Goal of the exercise: Repeat every line below exactly as it reads.

Available data:
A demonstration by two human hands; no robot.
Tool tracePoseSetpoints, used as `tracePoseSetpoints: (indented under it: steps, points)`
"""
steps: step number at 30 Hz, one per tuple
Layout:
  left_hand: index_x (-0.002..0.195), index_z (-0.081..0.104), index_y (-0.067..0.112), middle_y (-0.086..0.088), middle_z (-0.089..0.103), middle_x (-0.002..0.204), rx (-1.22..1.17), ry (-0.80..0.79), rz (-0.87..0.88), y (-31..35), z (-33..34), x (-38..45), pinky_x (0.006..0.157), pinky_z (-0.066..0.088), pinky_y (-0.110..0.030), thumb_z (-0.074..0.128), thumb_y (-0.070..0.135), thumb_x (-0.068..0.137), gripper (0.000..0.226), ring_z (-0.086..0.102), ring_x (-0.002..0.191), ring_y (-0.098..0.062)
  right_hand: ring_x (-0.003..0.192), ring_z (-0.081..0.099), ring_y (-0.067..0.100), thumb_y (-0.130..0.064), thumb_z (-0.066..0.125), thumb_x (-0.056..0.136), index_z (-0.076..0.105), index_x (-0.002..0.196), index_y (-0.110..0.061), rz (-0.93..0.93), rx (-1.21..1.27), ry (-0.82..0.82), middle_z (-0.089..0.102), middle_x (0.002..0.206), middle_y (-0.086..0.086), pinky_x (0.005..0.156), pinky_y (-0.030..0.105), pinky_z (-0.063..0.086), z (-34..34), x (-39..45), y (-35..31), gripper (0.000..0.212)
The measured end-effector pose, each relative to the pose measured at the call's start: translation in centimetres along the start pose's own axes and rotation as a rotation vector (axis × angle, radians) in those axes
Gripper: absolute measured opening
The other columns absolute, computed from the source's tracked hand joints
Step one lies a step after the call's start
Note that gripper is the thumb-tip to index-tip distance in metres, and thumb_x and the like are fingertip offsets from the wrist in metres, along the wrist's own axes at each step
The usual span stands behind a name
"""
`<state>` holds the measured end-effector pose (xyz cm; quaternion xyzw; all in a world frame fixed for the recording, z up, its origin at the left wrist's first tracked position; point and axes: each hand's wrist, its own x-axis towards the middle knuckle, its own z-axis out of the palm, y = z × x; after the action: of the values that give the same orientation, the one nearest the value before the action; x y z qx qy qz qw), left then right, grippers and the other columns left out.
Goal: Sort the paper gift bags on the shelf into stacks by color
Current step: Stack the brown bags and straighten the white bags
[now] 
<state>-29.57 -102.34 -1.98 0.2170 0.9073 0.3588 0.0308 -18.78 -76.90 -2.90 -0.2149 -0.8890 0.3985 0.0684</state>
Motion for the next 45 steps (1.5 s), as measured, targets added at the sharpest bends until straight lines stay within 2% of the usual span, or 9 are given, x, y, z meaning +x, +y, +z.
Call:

Solution to this exercise:
A demonstration by two human hands; no robot.
Tool tracePoseSetpoints, used as `tracePoseSetpoints: (indented under it: steps, points)`
"""
steps: step number at 30 Hz, one per tuple
Layout:
  left_hand: index_x (-0.002..0.195), index_z (-0.081..0.104), index_y (-0.067..0.112), middle_y (-0.086..0.088), middle_z (-0.089..0.103), middle_x (-0.002..0.204), rx (-1.22..1.17), ry (-0.80..0.79), rz (-0.87..0.88), y (-31..35), z (-33..34), x (-38..45), pinky_x (0.006..0.157), pinky_z (-0.066..0.088), pinky_y (-0.110..0.030), thumb_z (-0.074..0.128), thumb_y (-0.070..0.135), thumb_x (-0.068..0.137), gripper (0.000..0.226), ring_z (-0.086..0.102), ring_x (-0.002..0.191), ring_y (-0.098..0.062)
  right_hand: ring_x (-0.003..0.192), ring_z (-0.081..0.099), ring_y (-0.067..0.100), thumb_y (-0.130..0.064), thumb_z (-0.066..0.125), thumb_x (-0.056..0.136), index_z (-0.076..0.105), index_x (-0.002..0.196), index_y (-0.110..0.061), rz (-0.93..0.93), rx (-1.21..1.27), ry (-0.82..0.82), middle_z (-0.089..0.102), middle_x (0.002..0.206), middle_y (-0.086..0.086), pinky_x (0.005..0.156), pinky_y (-0.030..0.105), pinky_z (-0.063..0.086), z (-34..34), x (-39..45), y (-35..31), gripper (0.000..0.212)
The measured end-effector pose, each relative to the pose measured at the call's start: translation in centimetres along the start pose's own axes and rotation as a rotation vector (axis × angle, radians) in those axes
Gripper: absolute measured opening
The other columns absolute, computed from the source's tracked hand joints
Step one lies a step after the call's start
Note that gripper is the thumb-tip to index-tip distance in metres, and thumb_x and the like are fingertip offsets from the wrist in metres, along the wrist's own axes at each step
The usual span stands behind a name
"""
`<state>` holds the measured end-effector pose (xyz cm; quaternion xyzw; all in a world frame fixed for the recording, z up, its origin at the left wrist's first tracked position; point and axes: each hand's wrist, its own x-axis towards the middle knuckle, its own z-axis out of the palm, y = z × x; after the action: of the values that give the same orientation, the one nearest the value before the action; x y z qx qy qz qw), left then right, grippers and the other columns left out.
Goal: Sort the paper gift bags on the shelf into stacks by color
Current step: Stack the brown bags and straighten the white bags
[now] 
<state>-29.57 -102.34 -1.98 0.2170 0.9073 0.3588 0.0308 -18.78 -76.90 -2.90 -0.2149 -0.8890 0.3985 0.0684</state>
Motion for the next 45 steps (1.5 s), as measured, targets added at the sharpest bends until straight lines stay within 2% of the usual span, or 9 are given, x, y, z meaning +x, +y, +z.
Call:

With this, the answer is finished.